- Born: 17 September 1934 Burma
- Died: 11 December 2006 (aged 72) Shimulpur, Thakurnagar, West Bengal, India
- Citizenship: Indian
- Occupations: Poet, writer
- Writing career
- Language: Bengali
- Notable awards: Sahitya Akademi Award
- Movement: Hungry generation

= Binoy Majumdar =

Bengali poet (1934–2006)

Binoy Majumdar (বিনয় মজুমদার; 17 September 1934 – 11 December 2006) was a Bengali poet who received the Sahitya Akademi Award in 2005.

==Biography==
Binoy Majumdar was born in Myanmar (then Burma) on 17 September 1934. His family later moved to what is now Thakurnagar, West Bengal in India. Binoy loved mathematics from his early youth. He completed his 'Intermediate' (pre-University) studies at Presidency College, University of Calcutta. Although he graduated with a degree in mechanical engineering from Bengal Engineering College ( now Indian Institute of Engineering Science & Technology IIEST, Shibpur), in 1957, Binoy turned to poetry later in life. He translated a number of science texts from the Russian to Bengali. When Binoy took to writing, the scientific training of systematic observation and enquiry of objects found a place, quite naturally, in his poetry. His first book of verse was Nakshatrer Aloy (In the Light of the Stars). However, Binoy Majumdar's most famous work is Phire Esho, Chaka (Come back, O Wheel, 1960 - Here the Bengali word for Wheel, Chaka, most likely refers to the surname of Gayatri Chakravorty), written in the format of a diary. The book is dedicated to Gayatri Chakravorty Spivak, a fellow-Calcuttan and contemporary of Majumdar.

== Hungry generation ==

During the 1960s, he had joined the Hungry Generation movement for a short time but departed due to differences with its leader, Shakti Chattopadhyay. However, he had published several poems in the Hungryalist bulletins and one of them viz., 'Ekti Ujwal Maach' became quite famous and popular among academicians. After his disagreement with Shakti Chattopadhyay and Sandipan Chattopadhyay, he had himself written a Hungryalist broadside against them. He supported Malay Roy Choudhury during his 35-month trial.

==His work==
The book, Phire Esho, Chaka, opens with the lines:

The period from 1958 to 1962 saw Binoy's poetry thrive. Apart from Phire Esho, Chaka, he wrote other books, such as: Nakshatrer Aaloy (In the light of the stars), Eeshwariyo (Godly), Adhikantu (Excessive), Aghraaner Anubhutimala (The emotions of the month of Aghran), Balmikir Kabita (The Poetry of Balmiki). An anthology of Binoy's poems was published named Binoy Majumdarer Srestho Kabita (Selected Poems of Binoy Majumdar) in 1981.

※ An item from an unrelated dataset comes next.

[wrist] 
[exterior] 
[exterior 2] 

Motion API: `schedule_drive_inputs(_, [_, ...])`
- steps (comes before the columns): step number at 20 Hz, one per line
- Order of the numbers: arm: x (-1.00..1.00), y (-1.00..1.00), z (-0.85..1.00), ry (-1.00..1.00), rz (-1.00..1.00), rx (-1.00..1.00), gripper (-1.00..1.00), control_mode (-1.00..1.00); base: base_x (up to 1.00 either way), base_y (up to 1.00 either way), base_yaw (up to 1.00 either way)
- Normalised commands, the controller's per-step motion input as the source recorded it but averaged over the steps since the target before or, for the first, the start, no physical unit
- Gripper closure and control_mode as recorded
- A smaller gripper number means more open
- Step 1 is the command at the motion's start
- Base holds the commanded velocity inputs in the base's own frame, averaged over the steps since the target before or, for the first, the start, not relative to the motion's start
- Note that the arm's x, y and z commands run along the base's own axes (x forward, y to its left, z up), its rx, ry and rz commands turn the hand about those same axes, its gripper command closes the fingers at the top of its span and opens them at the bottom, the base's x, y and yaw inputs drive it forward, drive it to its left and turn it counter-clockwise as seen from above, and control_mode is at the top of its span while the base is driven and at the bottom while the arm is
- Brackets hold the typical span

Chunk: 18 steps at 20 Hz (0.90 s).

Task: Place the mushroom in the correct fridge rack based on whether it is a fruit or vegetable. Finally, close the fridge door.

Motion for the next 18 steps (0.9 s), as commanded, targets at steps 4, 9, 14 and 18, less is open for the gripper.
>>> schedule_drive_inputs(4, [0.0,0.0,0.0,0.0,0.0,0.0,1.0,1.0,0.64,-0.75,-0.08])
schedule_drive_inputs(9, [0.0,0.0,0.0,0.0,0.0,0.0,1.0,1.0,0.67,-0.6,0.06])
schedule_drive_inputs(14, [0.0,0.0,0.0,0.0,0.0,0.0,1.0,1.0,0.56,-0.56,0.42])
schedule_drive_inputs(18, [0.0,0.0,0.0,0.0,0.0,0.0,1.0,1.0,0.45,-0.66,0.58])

In the 1980s and 1990s, Binoy was affected by severe mental illness. He tried to commit suicide several times, and stopped writing poetry altogether. Also, the medical treatment he received was inadequate. He moved to the outskirts of Calcutta, in Thakurnagar, and lived with local town folks, a stranger amidst strangers.

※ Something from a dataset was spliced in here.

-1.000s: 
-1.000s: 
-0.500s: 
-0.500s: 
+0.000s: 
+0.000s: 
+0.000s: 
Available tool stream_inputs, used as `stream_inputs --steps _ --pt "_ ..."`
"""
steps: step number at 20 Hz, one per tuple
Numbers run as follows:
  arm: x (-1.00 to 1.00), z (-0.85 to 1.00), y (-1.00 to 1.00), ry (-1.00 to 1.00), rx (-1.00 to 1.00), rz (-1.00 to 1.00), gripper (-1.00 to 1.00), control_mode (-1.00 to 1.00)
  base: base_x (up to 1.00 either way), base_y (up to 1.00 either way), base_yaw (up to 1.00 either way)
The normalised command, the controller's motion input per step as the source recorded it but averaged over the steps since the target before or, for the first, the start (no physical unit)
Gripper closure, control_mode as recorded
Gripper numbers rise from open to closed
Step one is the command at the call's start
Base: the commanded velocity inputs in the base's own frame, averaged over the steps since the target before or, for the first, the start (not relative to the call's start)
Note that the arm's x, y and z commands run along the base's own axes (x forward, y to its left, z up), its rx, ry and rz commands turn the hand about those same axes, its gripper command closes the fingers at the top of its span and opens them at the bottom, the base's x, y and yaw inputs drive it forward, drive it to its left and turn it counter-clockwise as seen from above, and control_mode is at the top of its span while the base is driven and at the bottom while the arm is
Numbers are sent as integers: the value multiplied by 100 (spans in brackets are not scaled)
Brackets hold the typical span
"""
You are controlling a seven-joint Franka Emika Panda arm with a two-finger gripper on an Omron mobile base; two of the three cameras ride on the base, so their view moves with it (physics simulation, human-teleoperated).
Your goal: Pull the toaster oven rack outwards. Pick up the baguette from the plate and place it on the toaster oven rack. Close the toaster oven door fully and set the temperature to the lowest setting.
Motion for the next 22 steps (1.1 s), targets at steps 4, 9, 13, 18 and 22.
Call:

Binoy passed into obscurity in his later years, suffering from senility and lived in social seclusion and neglect. He did not have a family.

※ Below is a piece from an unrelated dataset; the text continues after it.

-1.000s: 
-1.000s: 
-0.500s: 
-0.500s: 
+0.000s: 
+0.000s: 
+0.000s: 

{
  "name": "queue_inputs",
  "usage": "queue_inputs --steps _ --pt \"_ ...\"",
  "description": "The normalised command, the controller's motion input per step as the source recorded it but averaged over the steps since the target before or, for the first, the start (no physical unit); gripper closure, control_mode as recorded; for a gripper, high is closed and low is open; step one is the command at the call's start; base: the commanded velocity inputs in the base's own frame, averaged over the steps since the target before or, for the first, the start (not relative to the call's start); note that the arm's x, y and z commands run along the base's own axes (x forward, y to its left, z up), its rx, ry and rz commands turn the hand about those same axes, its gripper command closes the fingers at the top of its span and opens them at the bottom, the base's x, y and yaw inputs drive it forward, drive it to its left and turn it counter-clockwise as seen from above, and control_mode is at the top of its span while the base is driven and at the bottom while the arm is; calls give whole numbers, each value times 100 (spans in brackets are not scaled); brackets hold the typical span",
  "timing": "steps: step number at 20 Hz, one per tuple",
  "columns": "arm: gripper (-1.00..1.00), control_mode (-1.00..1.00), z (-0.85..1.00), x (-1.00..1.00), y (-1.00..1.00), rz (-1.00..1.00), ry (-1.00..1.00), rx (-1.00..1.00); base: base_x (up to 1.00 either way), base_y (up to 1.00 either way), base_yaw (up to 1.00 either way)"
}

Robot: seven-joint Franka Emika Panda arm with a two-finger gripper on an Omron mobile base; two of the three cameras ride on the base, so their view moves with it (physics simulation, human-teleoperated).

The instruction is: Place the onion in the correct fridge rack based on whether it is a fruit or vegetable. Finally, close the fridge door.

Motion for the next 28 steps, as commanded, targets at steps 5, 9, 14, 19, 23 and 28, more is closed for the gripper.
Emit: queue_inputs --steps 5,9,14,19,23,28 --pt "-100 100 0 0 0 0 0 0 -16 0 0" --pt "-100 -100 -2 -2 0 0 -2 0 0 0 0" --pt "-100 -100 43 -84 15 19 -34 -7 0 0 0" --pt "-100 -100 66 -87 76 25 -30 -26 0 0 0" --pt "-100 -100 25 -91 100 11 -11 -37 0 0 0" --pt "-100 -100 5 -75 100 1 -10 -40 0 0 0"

Binoy Majumdar died on 11 December 2006 at the age of 72.

==Poetic legacy==
Binoy has often been regarded by critics as a true successor of Jibanananda Das, the poet who revolutionized Bengali poetry in the post-Tagore era. Like Jibanananda, Binoy drew his material from bountiful nature, the fields and the jungles and the rivers and the fauna of Bengal. But Binoy's originality lay in his attempt to relate the various elements of nature to one another through objective logic and scientific enquiry. In this respect, some critics like Aryanil Mukhopadhyay, refer to the genre of his work as scientific field journal. Binoy Majumdar was bold and revolutionary in the depiction of sexuality in Poetry. He abundantly used vivid imagery which were sensually potent and Freudian in essence. In a series of pieces (Aamar Bhuttay Tel etc.), where he gives an explicit and graphic description of sexual intercourse, Binoy, once again, lays strong emphasis on the physiology of the process, and takes to a journalistic narration. Binoy was one of the original participants in the Hungry Generation হাংরি আন্দোলন literary movement spearheaded by Shakti Chattopadhyay, Samir Roychoudhury and Malay Roy Choudhury.

Binoy has always been somewhat obscure among readers of Bengali poetry. He was quite ahead of his time in breaking norms of contemporary literature. Some of his poems are difficult to decipher at first glance and require multiple readings. His writings are unconventional because they often appear as neutral scientific reportage, rather than romanticized poetry. In this, Binoy readers can perhaps trace back his background as a Mathematician. Binoy builds up all his imagery, nuances, lyricism, and poetic discovery on the skeleton of scientific reasoning and factual observations.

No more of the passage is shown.